= WHAT NEEDS TO BE DONE =
Scan the records for "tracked". Report each line that includes it.

= MATERIAL SUPPLIED =

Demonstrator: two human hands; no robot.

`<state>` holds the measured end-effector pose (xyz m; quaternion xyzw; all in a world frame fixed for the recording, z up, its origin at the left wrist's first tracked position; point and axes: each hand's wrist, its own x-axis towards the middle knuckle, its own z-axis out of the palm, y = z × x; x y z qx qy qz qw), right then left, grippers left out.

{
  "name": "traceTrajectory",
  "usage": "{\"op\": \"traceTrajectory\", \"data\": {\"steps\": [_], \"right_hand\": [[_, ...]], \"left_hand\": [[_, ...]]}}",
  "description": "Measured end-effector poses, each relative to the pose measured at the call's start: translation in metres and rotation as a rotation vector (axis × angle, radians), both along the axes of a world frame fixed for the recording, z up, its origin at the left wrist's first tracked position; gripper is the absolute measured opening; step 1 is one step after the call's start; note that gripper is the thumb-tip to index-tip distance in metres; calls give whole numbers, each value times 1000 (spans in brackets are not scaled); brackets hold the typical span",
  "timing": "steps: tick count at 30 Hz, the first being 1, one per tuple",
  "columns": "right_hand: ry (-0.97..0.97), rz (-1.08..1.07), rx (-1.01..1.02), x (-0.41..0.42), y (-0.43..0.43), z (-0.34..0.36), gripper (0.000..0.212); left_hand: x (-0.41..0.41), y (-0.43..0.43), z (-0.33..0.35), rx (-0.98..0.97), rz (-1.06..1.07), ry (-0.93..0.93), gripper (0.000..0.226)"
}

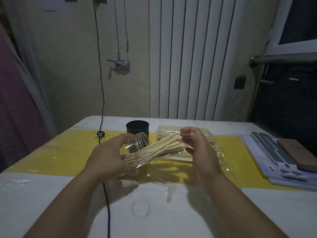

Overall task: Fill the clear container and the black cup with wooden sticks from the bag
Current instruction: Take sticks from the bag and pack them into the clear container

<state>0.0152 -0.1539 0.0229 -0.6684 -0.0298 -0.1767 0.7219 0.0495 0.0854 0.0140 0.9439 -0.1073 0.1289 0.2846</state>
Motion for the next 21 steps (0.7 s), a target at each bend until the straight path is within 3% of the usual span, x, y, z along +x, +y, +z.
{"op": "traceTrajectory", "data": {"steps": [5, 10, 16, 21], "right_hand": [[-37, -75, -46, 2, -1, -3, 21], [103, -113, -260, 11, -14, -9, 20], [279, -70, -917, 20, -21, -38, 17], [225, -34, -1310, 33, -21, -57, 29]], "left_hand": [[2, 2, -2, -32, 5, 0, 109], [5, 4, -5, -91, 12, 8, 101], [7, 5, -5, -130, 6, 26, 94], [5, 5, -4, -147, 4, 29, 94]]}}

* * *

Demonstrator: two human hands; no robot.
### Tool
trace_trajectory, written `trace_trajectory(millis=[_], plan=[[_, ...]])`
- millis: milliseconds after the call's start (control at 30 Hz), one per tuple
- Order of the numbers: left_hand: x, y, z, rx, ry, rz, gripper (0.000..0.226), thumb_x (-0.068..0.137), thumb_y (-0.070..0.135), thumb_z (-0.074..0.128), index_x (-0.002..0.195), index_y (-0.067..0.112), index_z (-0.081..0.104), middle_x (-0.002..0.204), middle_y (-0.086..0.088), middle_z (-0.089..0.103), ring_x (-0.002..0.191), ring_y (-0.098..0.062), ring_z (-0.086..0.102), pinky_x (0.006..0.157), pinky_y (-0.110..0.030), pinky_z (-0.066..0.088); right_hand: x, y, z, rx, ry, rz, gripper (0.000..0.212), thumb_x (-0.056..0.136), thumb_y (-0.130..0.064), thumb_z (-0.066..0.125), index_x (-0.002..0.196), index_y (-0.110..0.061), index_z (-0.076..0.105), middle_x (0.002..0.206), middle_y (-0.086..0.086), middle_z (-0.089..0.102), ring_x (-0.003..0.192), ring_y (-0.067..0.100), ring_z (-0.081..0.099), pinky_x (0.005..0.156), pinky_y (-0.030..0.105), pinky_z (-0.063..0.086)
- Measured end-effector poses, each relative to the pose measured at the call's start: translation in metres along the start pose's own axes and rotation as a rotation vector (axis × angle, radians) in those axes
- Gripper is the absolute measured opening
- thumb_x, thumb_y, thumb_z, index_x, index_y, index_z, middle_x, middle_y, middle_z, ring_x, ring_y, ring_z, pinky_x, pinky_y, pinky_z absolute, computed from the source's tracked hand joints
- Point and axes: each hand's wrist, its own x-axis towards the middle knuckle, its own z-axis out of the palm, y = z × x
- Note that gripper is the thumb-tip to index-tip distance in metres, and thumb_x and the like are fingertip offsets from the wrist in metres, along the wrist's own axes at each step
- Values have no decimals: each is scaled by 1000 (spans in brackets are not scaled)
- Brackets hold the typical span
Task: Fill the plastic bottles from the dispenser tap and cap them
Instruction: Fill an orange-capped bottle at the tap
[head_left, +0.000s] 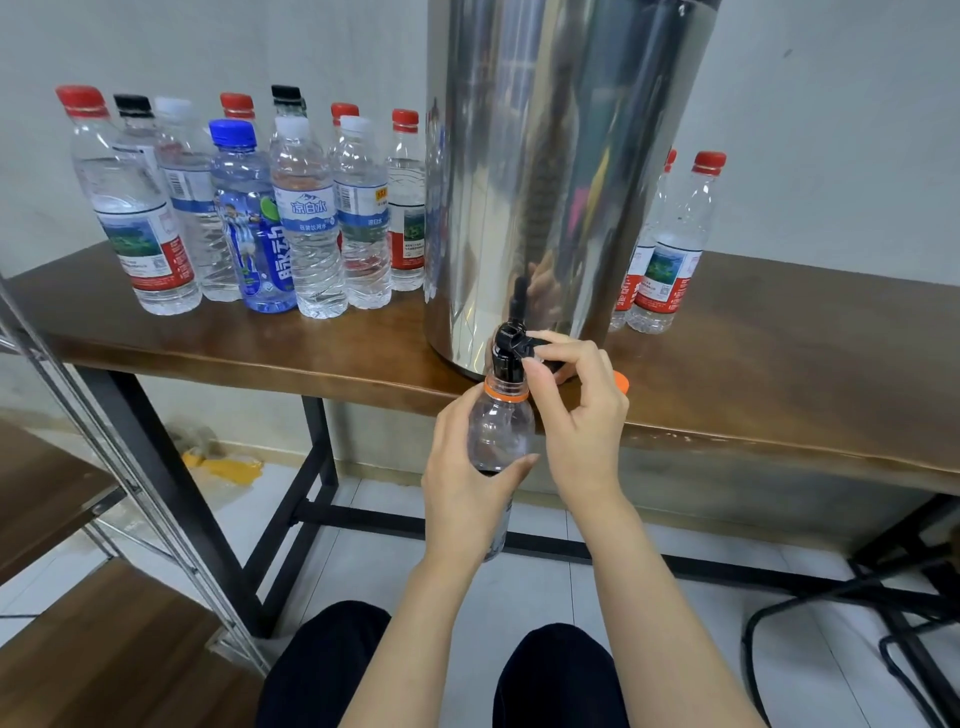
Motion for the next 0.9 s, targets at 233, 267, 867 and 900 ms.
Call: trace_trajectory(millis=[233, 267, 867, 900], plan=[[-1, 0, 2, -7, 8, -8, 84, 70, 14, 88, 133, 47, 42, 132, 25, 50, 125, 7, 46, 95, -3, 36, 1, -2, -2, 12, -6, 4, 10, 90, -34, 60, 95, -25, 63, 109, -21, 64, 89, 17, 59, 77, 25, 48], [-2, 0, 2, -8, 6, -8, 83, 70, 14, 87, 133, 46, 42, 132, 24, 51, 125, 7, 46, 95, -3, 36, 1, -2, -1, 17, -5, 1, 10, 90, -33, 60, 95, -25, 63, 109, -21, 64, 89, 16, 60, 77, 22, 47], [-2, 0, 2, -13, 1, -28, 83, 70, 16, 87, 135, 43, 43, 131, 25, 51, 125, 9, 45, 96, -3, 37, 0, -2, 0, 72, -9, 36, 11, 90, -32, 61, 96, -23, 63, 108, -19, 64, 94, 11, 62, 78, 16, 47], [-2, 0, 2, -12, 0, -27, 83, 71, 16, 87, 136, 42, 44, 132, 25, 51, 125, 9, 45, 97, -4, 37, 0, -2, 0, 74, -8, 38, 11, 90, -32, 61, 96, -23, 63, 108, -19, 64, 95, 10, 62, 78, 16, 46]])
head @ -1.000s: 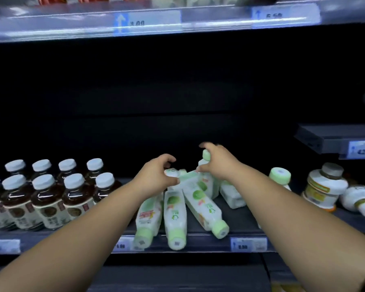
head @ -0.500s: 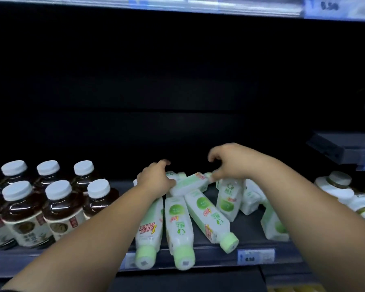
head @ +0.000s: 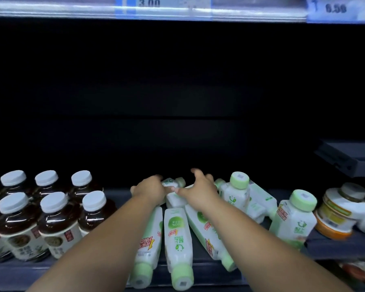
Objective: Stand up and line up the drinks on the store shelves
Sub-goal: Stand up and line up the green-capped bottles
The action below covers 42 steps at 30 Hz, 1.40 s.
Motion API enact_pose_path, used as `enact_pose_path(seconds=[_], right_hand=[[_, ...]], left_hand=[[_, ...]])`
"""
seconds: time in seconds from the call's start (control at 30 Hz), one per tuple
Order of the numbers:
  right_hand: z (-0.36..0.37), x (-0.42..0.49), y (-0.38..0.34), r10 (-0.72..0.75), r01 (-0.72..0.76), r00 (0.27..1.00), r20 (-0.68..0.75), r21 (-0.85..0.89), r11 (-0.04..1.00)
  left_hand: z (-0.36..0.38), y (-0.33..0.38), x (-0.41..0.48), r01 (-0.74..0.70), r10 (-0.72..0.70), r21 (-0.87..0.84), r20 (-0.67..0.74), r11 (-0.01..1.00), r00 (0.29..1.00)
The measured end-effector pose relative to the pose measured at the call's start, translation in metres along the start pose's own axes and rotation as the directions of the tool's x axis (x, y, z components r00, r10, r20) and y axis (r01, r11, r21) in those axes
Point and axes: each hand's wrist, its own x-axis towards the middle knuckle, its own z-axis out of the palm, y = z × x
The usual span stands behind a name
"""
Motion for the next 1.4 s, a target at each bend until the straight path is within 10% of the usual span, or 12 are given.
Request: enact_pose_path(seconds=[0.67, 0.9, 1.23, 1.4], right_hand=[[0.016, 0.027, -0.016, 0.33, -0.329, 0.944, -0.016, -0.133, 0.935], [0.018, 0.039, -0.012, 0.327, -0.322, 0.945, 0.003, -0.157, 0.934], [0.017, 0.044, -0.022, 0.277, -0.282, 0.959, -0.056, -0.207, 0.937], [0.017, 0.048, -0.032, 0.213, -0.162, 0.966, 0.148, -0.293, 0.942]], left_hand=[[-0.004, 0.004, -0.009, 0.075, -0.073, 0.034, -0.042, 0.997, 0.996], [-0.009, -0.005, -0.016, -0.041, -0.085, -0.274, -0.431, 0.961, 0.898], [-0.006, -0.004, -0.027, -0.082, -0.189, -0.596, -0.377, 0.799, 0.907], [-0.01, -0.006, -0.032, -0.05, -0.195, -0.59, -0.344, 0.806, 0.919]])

= RESPONSE TO THE TASK =
`<state>` holds the measured end-effector pose (xyz m; quaternion xyzw; all in a world frame fixed for the recording, z up, its origin at the left wrist's first tracked position; point and axes: each hand's wrist, its own x-axis towards the middle knuckle, its own z-axis out of the palm, y = z × x; x y z qx qy qz qw), right then left, grippers left out.
  "description": "Measured end-effector poses, each relative to the pose measured at the call's start: translation in metres and rotation as a rotation vector (axis × angle, radians), both along the axes of a world frame fixed for the recording, z up, its origin at the left wrist's first tracked position; gripper is the absolute measured opening; step 1 is one step after the call's start; note that gripper is the thumb-tip to index-tip distance in metres; calls give whole numbers, each value times 1000 (spans in brackets are not scaled); brackets hold the typical span",
- thumb_x, thumb_y, thumb_z, index_x, index_y, index_z, middle_x, middle_y, middle_z, ring_x, ring_y, ring_z, pinky_x, pinky_y, pinky_z absolute, computed from the source's tracked hand joints

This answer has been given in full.